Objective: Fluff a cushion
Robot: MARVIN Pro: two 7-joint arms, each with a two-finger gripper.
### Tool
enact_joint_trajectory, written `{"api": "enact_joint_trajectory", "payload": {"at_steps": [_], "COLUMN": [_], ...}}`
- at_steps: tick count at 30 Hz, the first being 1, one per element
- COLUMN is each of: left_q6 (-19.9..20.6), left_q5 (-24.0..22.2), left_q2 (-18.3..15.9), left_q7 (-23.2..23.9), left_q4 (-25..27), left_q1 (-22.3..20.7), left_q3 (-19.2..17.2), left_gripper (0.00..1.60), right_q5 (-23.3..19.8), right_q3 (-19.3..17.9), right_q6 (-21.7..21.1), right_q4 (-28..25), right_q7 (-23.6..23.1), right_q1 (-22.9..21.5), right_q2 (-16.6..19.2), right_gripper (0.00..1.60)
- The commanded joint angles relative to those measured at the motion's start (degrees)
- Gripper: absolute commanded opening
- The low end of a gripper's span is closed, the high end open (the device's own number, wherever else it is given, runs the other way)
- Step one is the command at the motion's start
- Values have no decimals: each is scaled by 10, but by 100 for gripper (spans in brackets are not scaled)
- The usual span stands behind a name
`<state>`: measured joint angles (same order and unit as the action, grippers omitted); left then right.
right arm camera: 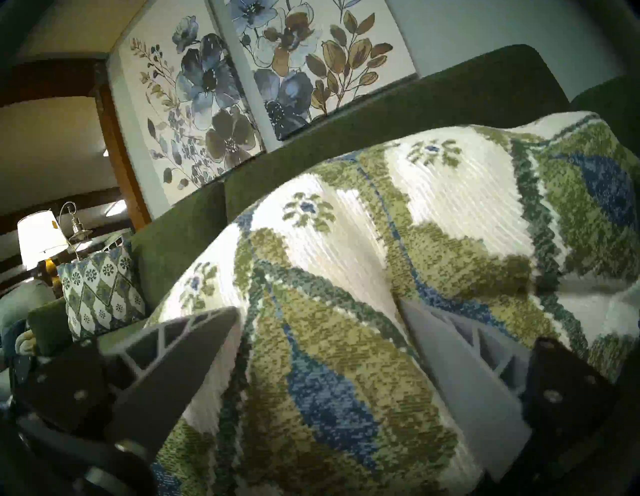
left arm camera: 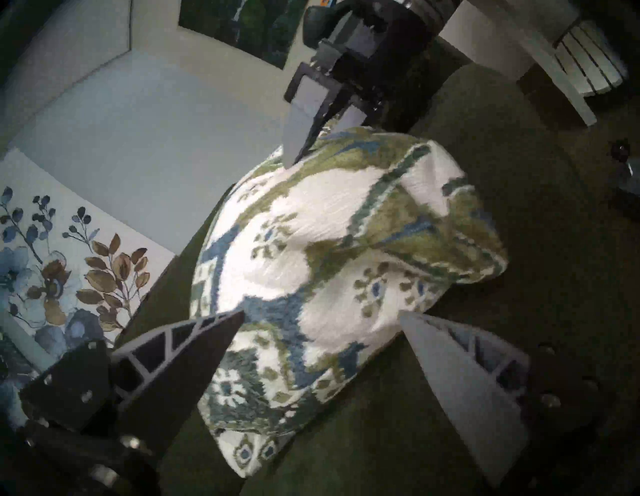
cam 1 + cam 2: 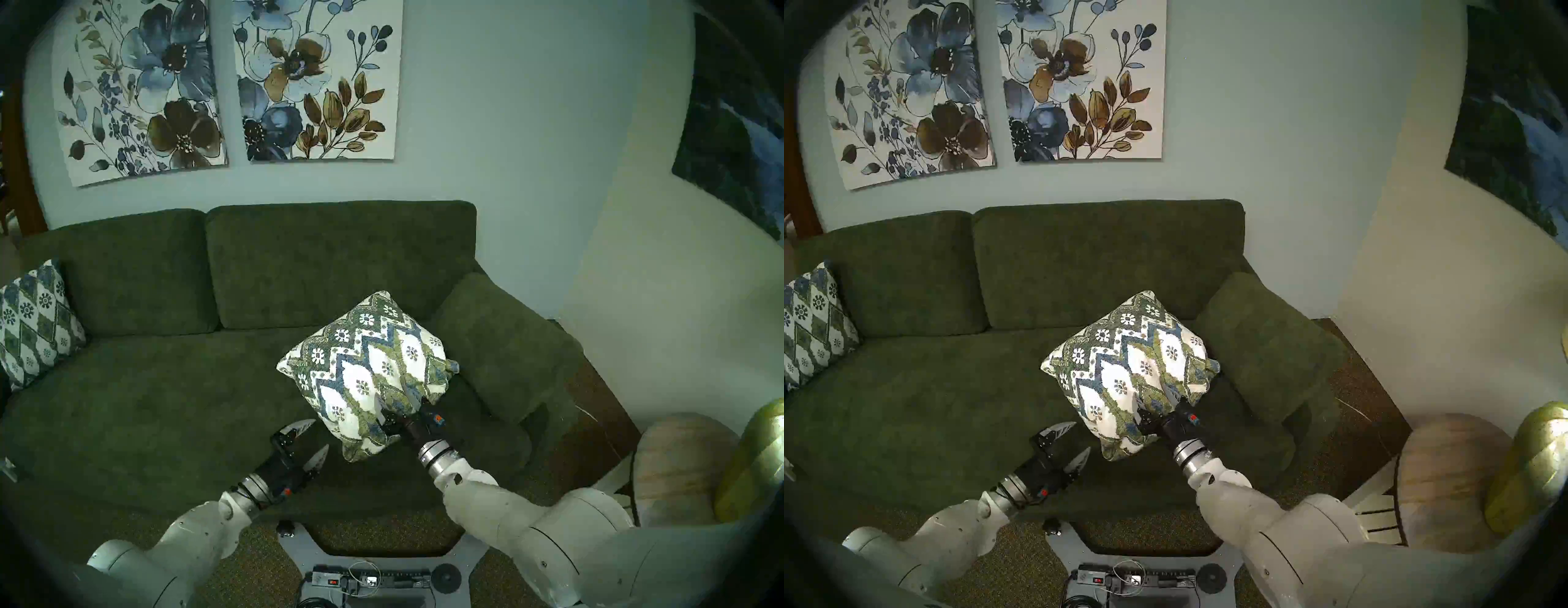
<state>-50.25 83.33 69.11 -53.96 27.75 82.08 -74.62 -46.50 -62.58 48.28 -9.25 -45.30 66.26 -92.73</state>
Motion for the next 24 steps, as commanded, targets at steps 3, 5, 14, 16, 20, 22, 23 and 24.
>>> {"api": "enact_joint_trajectory", "payload": {"at_steps": [3,5,14,16,20,22,23,24], "left_q6": [30,34,40,42,52,60,63,67], "left_q5": [-1,1,26,33,48,54,57,59], "left_q2": [-70,-78,-38,-23,-1,7,10,13], "left_q7": [-45,-53,-60,-56,-45,-39,-37,-33], "left_q4": [56,74,148,156,151,141,135,127], "left_q1": [-53,-64,-86,-85,-81,-83,-84,-86], "left_q3": [-38,-43,-19,-7,17,26,29,32], "left_gripper": [160,160,160,160,160,160,160,160], "right_q5": [2,1,-2,-3,-5,-6,-6,-6], "right_q3": [5,5,6,5,4,4,3,3], "right_q6": [-7,-8,-11,-11,-12,-10,-9,-8], "right_q4": [3,4,9,11,13,13,13,13], "right_q7": [-3,-3,-5,-5,-6,-8,-9,-10], "right_q1": [3,3,-1,-2,-4,-4,-4,-3], "right_q2": [-18,-19,-17,-14,-9,-8,-8,-7], "right_gripper": [160,160,160,160,160,160,160,160]}}
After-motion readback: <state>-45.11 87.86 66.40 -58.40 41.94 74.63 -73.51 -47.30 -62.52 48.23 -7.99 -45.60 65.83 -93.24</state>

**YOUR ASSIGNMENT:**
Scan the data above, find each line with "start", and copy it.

**THE ANSWER:**
- The commanded joint angles relative to those measured at the motion's start (degrees)
- Step one is the command at the motion's start

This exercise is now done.